■ Source data ■
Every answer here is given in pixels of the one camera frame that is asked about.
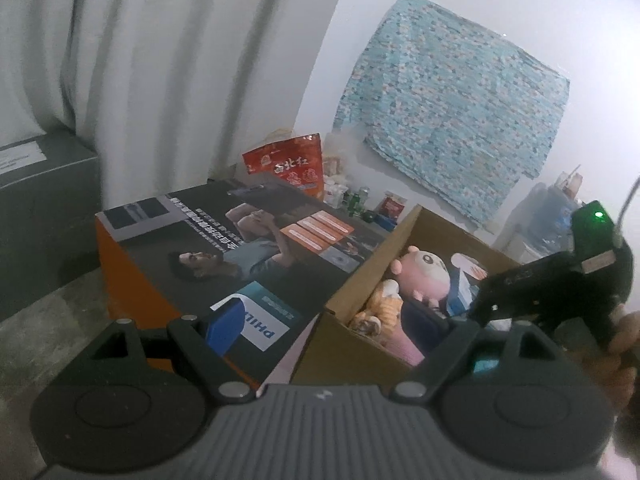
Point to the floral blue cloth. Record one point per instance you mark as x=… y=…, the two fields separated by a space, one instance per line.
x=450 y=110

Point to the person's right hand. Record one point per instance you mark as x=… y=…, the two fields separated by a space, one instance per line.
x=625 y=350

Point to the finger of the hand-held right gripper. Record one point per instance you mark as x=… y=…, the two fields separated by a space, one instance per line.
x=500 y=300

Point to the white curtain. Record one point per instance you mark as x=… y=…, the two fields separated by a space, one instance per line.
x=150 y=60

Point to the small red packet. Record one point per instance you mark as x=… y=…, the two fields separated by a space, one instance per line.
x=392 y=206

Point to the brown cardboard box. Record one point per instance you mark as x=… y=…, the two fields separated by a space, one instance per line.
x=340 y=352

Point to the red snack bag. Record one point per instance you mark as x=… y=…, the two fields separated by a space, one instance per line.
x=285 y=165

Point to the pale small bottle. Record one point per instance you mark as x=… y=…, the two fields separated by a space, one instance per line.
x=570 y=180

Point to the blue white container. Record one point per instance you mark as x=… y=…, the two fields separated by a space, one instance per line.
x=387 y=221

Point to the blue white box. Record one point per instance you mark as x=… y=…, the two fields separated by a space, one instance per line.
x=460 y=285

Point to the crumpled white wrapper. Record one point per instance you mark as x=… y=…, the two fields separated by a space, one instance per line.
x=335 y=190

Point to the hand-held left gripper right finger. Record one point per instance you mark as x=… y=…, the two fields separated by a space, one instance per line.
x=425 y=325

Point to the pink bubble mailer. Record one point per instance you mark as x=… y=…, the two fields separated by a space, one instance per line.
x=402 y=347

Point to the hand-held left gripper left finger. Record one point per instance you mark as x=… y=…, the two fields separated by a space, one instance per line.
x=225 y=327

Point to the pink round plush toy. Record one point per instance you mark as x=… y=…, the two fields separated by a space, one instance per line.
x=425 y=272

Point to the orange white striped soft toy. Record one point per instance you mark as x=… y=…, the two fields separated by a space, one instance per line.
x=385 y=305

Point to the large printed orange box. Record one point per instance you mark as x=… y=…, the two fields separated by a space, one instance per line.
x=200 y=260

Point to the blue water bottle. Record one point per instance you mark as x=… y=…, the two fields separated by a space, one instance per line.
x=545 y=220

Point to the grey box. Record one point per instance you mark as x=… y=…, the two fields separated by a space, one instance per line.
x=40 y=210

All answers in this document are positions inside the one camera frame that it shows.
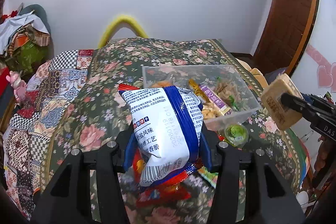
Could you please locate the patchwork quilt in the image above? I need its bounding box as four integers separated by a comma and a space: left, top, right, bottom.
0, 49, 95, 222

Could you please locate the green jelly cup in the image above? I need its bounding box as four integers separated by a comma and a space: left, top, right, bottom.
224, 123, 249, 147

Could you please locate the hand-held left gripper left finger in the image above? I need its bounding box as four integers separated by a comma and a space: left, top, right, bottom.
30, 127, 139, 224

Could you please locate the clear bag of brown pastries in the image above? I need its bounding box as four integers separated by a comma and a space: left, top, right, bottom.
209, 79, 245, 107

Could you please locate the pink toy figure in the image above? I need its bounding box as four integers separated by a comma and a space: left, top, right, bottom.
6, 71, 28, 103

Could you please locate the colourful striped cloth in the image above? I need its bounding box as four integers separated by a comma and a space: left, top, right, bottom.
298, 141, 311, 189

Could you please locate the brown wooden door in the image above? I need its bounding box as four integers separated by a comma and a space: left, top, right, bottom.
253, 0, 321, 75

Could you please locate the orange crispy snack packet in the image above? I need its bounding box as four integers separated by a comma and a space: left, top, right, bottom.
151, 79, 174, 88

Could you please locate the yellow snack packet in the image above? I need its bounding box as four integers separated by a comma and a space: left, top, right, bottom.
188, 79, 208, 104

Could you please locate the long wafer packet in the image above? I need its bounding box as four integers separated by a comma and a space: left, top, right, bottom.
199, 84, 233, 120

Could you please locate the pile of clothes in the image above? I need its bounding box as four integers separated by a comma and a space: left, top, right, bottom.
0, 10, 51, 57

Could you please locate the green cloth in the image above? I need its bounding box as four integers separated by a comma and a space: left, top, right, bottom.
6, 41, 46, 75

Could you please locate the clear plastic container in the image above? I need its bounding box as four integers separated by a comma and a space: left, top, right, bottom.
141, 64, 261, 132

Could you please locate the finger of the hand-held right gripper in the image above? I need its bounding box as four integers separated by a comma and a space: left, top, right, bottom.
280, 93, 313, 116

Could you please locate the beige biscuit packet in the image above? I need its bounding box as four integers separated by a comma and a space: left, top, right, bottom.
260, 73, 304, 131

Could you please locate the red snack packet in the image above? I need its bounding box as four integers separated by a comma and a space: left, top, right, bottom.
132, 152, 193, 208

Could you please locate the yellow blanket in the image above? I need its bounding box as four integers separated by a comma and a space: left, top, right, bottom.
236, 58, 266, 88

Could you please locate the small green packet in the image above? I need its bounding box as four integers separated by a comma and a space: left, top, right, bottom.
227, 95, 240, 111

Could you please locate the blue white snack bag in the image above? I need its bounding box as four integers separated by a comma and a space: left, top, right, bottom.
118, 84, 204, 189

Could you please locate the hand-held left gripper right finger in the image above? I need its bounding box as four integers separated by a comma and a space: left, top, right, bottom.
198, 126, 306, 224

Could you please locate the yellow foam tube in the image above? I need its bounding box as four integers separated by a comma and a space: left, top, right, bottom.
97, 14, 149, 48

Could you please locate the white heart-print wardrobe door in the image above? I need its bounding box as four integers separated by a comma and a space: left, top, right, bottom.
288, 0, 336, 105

■ EXERCISE OBJECTIVE ■
Among the entries, how many lines hold the string "that"? Answer with a bare number.

■ TASK ANSWER ■
2